Organised by Benoit Liquet, Kerrie Mengersen and Tony Pettitt

“2-day Statistical Methods for the Analysis of High-Dimensional and Massive Data set”

Big data is a fast-growing field and skills in the area are some of the most in demand today. During these two days, we will introduce big data and some of the statistical and mathematical approaches for analysing it. The big problem is that the data is big - the size, complexity and diversity of datasets increases every day. This means we need new solutions for analysing data. The first day tutorial will equip you for working with these solutions by introducing you to selected statistical and machine learning techniques used for analysing large datasets and extracting information. The second day will present talks covering recent novel Statistical and Mathematical approaches to analyse complex large datasets.

The first day, Thursday, is a tutorial style day using R software suitable to analyse High-Dimensional and Massive Data set.

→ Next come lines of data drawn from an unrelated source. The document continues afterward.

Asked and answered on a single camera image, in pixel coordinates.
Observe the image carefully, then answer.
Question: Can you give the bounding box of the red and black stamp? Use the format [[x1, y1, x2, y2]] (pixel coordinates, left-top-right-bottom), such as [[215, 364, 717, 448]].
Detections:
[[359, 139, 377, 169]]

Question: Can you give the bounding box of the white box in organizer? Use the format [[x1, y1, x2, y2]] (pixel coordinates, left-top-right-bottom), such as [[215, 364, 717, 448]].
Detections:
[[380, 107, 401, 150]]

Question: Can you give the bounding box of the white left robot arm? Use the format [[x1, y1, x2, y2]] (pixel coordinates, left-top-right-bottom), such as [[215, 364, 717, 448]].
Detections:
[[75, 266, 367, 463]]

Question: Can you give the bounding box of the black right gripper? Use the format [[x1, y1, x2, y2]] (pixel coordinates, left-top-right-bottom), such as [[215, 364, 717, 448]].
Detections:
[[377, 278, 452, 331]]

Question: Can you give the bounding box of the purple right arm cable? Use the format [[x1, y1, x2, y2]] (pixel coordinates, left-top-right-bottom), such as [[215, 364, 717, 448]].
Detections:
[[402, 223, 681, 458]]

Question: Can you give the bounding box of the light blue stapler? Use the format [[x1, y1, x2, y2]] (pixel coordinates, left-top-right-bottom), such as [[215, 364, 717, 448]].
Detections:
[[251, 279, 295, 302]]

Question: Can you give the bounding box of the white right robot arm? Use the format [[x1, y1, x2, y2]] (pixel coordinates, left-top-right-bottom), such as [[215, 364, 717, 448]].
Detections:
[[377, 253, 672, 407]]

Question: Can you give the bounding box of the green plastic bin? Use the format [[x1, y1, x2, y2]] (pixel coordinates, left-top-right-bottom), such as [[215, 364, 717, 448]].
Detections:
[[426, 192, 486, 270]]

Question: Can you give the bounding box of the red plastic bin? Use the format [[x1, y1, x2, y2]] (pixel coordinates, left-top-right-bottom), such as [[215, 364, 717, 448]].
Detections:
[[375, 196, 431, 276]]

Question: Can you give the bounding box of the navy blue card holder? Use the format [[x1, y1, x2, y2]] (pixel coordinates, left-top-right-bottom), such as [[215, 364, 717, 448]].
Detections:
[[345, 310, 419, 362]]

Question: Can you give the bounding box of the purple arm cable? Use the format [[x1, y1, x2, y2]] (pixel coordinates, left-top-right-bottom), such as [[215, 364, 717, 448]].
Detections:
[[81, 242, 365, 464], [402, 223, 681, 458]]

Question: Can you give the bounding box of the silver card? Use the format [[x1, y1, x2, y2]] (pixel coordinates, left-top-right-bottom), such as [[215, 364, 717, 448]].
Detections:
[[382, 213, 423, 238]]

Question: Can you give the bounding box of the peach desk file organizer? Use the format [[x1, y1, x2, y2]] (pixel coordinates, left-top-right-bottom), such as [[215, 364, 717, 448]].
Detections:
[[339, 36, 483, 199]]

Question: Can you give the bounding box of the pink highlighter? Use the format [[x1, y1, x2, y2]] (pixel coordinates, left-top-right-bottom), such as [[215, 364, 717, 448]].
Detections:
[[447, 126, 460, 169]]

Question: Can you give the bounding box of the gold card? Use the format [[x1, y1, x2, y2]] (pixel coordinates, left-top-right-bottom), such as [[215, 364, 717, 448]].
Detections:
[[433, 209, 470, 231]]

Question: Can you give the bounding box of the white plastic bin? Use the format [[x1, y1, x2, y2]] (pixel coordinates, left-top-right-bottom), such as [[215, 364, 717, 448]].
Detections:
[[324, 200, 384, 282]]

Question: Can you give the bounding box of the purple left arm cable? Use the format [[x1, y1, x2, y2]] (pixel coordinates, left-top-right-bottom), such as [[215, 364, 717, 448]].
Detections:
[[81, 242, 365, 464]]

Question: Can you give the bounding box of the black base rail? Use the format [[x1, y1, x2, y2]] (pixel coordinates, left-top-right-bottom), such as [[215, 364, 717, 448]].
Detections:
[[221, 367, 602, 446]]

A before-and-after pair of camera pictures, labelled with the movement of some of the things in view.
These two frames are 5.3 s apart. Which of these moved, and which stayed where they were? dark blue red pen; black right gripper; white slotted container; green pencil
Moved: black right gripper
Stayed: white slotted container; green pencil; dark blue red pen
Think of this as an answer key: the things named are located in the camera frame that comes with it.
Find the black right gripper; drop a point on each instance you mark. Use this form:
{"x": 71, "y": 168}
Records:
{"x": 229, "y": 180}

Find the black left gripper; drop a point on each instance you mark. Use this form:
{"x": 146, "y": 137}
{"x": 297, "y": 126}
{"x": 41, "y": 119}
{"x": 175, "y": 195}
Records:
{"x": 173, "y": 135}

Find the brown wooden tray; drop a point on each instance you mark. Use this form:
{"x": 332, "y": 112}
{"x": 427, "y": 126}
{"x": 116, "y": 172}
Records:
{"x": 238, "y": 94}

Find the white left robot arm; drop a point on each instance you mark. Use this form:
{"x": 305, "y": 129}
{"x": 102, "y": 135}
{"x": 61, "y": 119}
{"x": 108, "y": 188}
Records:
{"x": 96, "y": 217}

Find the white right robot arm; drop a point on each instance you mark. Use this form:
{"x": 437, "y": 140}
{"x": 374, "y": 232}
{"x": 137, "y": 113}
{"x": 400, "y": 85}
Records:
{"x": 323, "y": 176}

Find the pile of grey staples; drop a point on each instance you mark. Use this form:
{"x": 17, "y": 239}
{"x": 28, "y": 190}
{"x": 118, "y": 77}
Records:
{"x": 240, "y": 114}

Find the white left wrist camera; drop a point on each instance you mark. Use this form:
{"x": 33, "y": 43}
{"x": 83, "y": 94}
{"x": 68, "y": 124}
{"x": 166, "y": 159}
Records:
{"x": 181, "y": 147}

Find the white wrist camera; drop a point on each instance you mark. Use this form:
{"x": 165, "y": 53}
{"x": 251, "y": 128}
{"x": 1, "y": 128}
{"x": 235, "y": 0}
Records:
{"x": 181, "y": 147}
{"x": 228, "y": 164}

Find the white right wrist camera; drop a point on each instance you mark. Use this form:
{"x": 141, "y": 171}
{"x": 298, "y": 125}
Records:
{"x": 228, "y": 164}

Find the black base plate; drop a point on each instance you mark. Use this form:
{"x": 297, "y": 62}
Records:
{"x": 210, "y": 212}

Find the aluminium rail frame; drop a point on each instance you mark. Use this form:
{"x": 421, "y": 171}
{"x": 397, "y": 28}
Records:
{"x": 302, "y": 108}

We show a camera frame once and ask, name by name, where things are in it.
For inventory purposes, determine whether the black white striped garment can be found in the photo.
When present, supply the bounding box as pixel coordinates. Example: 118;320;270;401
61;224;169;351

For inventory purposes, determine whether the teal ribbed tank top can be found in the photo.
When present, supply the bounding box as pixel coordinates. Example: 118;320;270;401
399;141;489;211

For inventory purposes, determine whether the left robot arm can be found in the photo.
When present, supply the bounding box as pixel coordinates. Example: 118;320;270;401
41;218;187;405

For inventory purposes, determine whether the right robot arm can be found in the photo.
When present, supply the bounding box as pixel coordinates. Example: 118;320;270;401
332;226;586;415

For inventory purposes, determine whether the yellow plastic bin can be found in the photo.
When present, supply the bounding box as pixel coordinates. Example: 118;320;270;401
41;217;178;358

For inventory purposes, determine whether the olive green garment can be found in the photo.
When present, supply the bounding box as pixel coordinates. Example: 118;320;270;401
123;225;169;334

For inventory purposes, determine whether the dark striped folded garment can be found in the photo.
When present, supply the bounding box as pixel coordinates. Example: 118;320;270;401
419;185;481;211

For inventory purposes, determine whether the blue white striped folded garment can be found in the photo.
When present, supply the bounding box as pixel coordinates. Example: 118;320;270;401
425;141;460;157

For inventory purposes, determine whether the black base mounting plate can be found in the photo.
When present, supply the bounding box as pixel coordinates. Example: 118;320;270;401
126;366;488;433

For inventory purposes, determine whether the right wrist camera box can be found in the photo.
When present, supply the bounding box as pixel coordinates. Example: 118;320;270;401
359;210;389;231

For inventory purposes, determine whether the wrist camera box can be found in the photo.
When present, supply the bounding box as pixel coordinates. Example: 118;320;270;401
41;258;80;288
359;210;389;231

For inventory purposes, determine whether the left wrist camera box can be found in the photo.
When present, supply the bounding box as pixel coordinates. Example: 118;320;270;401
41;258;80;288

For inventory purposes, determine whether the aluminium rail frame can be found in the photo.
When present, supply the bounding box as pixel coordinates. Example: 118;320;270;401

Presenters and tutors include:

  • Professor Benoit Liquet, University of Pau and Pays de L’Adour (E2S), ACEMS (QUT)
  • Dr Pierre Lafaye de Micheaux (UNSW)

Outline program for workshop

Opening Remarks: Kerrie Mengersen, Chief Investigator at ACEMS

Day 1 - Thursday, 24 January

A gentle tutorial style day with R software and libraries.

You will be introduced to:

- Manage massive matrices with shared memory and memory-mapped files with the bigmemory R package

- Divide and Recombine Strategy

- Parallel computing on a virtual machine

- Sparse model for high dimensional data with the glmnet R package

- Lasso and elastic-net linear and logistic models for ultrahigh-dimensional data with the biglasso R package

- Sparse Partial Least squares approaches for big-data with the bigsgPLS R package

This is a hands on workshop. Attendees should have had some experience working with the R language before and should bring along a machine (Windows, Mac, Linux all great) running a recent build of R.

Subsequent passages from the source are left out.